» DIRECTIONS:
The lines from the start of the data up to and including the one with "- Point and" should be returned exactly, and nothing else.

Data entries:

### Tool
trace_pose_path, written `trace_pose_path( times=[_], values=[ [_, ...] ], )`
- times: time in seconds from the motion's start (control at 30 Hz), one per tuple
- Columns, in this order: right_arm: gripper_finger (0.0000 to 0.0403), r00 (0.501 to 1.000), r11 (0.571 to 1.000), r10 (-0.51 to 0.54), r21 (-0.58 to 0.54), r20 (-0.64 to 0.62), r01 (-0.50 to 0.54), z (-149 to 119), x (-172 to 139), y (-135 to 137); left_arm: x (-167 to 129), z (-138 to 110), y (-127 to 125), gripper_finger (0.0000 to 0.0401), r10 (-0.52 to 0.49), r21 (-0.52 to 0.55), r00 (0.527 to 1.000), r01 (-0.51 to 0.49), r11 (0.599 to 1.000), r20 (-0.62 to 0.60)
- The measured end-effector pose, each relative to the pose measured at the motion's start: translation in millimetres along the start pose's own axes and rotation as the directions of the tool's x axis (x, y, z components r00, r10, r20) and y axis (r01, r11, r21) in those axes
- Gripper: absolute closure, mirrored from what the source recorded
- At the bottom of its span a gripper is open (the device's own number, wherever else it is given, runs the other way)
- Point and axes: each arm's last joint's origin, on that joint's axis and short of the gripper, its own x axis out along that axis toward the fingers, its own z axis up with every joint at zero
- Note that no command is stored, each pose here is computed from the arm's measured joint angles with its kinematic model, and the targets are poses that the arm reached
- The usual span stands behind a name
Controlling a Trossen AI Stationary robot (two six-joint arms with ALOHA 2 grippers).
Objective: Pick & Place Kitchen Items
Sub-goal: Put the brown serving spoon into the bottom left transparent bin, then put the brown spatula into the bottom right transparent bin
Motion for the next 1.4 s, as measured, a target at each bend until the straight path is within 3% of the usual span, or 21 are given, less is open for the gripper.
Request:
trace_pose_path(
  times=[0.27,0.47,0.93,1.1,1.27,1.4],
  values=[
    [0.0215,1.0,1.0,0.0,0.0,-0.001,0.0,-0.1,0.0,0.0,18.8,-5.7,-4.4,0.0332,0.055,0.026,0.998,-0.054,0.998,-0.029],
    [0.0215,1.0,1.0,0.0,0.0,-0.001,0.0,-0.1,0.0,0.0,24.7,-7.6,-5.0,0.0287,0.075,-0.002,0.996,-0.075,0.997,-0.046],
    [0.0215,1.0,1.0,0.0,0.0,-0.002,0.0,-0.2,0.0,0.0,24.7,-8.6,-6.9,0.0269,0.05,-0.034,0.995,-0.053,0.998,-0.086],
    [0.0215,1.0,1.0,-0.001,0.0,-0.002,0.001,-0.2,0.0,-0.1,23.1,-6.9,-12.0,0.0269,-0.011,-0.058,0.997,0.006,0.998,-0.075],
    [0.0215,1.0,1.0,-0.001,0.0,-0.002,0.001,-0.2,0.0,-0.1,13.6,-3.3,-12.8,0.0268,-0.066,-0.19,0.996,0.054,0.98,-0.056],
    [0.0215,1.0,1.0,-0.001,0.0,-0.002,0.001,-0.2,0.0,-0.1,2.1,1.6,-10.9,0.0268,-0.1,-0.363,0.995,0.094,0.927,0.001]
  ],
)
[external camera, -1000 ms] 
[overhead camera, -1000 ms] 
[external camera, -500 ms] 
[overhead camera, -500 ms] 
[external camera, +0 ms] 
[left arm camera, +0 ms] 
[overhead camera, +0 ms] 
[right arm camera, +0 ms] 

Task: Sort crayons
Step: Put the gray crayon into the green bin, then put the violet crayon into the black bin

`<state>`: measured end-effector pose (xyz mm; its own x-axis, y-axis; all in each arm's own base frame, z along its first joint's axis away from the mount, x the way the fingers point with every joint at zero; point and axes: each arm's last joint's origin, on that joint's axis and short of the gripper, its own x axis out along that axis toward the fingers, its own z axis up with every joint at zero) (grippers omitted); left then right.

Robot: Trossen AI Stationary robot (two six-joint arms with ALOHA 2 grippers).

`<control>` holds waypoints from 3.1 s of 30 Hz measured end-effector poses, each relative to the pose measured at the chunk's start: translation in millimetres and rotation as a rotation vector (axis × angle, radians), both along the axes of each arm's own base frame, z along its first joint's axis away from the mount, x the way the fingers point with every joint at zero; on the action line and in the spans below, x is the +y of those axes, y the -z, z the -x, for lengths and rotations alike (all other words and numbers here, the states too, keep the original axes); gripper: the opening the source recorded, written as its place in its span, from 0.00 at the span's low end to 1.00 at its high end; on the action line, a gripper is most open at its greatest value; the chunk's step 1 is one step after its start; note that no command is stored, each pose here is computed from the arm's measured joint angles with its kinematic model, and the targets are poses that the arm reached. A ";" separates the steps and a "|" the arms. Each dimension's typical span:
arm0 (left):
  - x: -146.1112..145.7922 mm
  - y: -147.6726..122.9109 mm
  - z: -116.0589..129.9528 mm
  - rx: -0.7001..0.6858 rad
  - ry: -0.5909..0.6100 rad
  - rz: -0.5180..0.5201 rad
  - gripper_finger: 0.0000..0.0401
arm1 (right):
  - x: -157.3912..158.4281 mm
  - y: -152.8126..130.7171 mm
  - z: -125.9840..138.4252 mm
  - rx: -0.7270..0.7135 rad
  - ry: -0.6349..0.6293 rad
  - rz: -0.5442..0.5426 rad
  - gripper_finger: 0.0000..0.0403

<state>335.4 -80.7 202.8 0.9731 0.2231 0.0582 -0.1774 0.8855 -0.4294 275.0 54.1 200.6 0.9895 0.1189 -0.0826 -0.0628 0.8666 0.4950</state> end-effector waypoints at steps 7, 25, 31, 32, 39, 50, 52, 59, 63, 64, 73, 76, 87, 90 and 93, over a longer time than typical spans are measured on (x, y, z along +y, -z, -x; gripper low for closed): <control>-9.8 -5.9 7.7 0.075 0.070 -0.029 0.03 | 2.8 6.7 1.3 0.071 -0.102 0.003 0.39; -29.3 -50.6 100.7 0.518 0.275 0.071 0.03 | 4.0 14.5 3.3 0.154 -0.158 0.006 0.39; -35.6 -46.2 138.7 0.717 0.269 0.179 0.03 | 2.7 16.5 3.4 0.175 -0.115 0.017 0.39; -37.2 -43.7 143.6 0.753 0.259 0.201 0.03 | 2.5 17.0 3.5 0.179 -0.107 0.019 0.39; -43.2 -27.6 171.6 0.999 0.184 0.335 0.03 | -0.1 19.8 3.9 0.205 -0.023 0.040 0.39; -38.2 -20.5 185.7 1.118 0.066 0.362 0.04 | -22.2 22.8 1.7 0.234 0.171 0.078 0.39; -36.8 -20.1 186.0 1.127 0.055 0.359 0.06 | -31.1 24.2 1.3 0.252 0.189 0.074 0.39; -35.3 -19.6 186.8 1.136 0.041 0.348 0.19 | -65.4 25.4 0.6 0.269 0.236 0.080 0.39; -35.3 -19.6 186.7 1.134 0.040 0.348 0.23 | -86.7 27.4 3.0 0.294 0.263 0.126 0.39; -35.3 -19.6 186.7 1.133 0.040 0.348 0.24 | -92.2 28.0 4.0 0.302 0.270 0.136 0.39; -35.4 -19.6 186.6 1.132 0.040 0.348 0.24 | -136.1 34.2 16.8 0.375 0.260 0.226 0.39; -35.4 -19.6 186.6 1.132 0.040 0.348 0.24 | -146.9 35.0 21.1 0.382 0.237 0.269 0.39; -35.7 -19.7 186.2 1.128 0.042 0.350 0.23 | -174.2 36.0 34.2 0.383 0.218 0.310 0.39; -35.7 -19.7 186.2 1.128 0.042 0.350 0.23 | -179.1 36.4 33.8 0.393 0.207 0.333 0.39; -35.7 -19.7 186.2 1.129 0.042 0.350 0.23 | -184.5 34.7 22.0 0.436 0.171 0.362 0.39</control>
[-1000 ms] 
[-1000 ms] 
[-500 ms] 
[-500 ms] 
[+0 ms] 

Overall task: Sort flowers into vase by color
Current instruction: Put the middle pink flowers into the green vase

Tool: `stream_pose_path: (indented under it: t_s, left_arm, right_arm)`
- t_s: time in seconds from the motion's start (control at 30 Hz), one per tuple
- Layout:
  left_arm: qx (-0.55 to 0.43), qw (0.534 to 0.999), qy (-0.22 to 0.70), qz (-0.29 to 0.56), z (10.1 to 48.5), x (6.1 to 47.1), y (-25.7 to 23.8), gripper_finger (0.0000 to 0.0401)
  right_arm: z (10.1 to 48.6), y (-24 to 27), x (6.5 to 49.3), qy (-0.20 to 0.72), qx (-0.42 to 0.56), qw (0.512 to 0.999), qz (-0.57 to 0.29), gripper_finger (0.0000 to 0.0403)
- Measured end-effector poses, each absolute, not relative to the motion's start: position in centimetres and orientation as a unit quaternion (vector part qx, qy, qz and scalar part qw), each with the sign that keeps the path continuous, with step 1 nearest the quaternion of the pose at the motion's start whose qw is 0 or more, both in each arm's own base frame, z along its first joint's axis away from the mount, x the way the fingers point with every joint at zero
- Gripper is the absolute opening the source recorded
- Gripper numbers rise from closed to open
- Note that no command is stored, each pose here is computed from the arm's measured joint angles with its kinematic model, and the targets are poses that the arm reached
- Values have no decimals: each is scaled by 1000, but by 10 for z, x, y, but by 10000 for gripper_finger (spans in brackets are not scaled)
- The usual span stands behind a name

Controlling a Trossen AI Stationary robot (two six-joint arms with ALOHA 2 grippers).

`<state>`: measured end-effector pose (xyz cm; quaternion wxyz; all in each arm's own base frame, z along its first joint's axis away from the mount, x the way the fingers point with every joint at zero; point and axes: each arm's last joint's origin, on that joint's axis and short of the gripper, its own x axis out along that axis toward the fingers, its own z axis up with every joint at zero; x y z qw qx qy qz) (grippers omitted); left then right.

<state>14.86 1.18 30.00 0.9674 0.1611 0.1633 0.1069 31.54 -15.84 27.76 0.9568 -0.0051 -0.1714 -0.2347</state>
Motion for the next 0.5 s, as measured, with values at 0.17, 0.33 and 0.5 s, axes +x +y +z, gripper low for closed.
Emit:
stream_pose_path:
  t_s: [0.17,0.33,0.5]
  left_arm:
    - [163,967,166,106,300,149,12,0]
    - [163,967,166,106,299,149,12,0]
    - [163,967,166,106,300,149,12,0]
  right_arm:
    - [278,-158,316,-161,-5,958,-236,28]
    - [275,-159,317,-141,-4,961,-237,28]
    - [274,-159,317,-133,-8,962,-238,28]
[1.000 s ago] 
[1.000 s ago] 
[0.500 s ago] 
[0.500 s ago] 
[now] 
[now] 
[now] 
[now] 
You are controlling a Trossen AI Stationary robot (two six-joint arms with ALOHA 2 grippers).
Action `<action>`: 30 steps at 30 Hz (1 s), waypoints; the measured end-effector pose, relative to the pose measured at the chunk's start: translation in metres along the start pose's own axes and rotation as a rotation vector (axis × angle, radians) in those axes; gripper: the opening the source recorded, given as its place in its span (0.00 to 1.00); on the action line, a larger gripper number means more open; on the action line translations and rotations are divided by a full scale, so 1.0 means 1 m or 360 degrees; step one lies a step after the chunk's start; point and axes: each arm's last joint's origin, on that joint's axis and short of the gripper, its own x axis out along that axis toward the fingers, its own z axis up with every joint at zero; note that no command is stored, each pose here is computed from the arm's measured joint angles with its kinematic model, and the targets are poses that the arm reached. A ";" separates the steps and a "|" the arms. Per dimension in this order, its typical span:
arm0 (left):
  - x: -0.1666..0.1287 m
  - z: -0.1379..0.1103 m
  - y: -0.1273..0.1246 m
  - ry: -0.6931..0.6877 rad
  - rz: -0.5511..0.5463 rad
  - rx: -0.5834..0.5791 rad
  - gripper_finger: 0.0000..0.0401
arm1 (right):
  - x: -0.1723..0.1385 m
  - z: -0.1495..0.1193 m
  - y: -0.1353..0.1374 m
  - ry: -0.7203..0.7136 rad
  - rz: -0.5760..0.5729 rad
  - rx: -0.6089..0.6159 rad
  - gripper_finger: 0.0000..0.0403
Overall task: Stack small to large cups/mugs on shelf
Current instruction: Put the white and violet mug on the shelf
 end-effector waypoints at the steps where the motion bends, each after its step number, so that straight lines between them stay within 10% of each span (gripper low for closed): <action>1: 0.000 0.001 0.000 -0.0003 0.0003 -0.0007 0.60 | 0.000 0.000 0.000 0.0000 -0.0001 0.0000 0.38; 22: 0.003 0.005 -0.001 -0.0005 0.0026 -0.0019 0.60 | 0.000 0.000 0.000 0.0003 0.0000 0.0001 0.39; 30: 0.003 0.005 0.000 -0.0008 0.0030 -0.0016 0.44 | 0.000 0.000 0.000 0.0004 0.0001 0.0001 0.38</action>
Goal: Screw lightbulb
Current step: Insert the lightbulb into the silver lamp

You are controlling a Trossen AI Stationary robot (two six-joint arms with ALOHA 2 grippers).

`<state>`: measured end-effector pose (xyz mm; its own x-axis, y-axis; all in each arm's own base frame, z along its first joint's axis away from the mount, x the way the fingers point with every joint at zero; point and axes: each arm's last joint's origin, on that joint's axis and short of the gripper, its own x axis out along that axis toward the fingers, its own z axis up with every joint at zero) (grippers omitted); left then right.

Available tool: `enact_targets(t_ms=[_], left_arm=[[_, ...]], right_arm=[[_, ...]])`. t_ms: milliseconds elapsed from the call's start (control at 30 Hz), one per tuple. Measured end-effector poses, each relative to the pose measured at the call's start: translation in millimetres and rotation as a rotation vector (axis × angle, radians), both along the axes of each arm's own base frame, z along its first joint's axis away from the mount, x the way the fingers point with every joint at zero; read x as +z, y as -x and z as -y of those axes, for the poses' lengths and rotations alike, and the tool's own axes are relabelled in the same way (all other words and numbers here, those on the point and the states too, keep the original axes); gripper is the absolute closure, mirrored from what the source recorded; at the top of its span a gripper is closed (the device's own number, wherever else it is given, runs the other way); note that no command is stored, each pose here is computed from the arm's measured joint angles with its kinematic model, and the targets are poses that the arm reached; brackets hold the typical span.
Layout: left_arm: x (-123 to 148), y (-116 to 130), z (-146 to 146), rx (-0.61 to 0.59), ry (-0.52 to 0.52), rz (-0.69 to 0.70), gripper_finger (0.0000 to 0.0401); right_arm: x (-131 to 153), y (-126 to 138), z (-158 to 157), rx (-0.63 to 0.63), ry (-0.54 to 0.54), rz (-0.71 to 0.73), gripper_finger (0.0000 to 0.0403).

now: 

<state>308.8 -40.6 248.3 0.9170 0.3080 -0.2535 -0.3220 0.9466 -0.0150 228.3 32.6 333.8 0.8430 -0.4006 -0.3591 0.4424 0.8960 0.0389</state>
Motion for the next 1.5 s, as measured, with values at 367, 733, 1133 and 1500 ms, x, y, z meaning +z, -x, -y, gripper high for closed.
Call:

» RESPONSE TO THIS EXERCISE:
### Tool
trace_pose_path, written `trace_pose_path( times=[_], values=[ [_, ...] ], )`
- times: time in seconds from the motion's start (control at 30 Hz), one per tuple
- Columns, in this order: right_arm: gripper_finger (0.0000 to 0.0403), r00 (0.501 to 1.000), r11 (0.571 to 1.000), r10 (-0.51 to 0.54), r21 (-0.58 to 0.54), r20 (-0.64 to 0.62), r01 (-0.50 to 0.54), z (-149 to 119), x (-172 to 139), y (-135 to 137); left_arm: x (-167 to 129), z (-138 to 110), y (-127 to 125), gripper_finger (0.0000 to 0.0401), r10 (-0.52 to 0.49), r21 (-0.52 to 0.55), r00 (0.527 to 1.000), r01 (-0.51 to 0.49), r11 (0.599 to 1.000), r20 (-0.62 to 0.60)
- The measured end-effector pose, each relative to the pose measured at the motion's start: translation in millimetres along the start pose's own axes and rotation as the directions of the tool's x axis (x, y, z components r00, r10, r20) and y axis (r01, r11, r21) in those axes
- Gripper: absolute closure, mirrored from what the source recorded
- At the bottom of its span a gripper is open (the device's own number, wherever else it is given, runs the other way)
- Point and axes: each arm's last joint's origin, on that joint's axis and short of the gripper, its own x axis out along that axis toward the fingers, its own z axis up with every joint at zero

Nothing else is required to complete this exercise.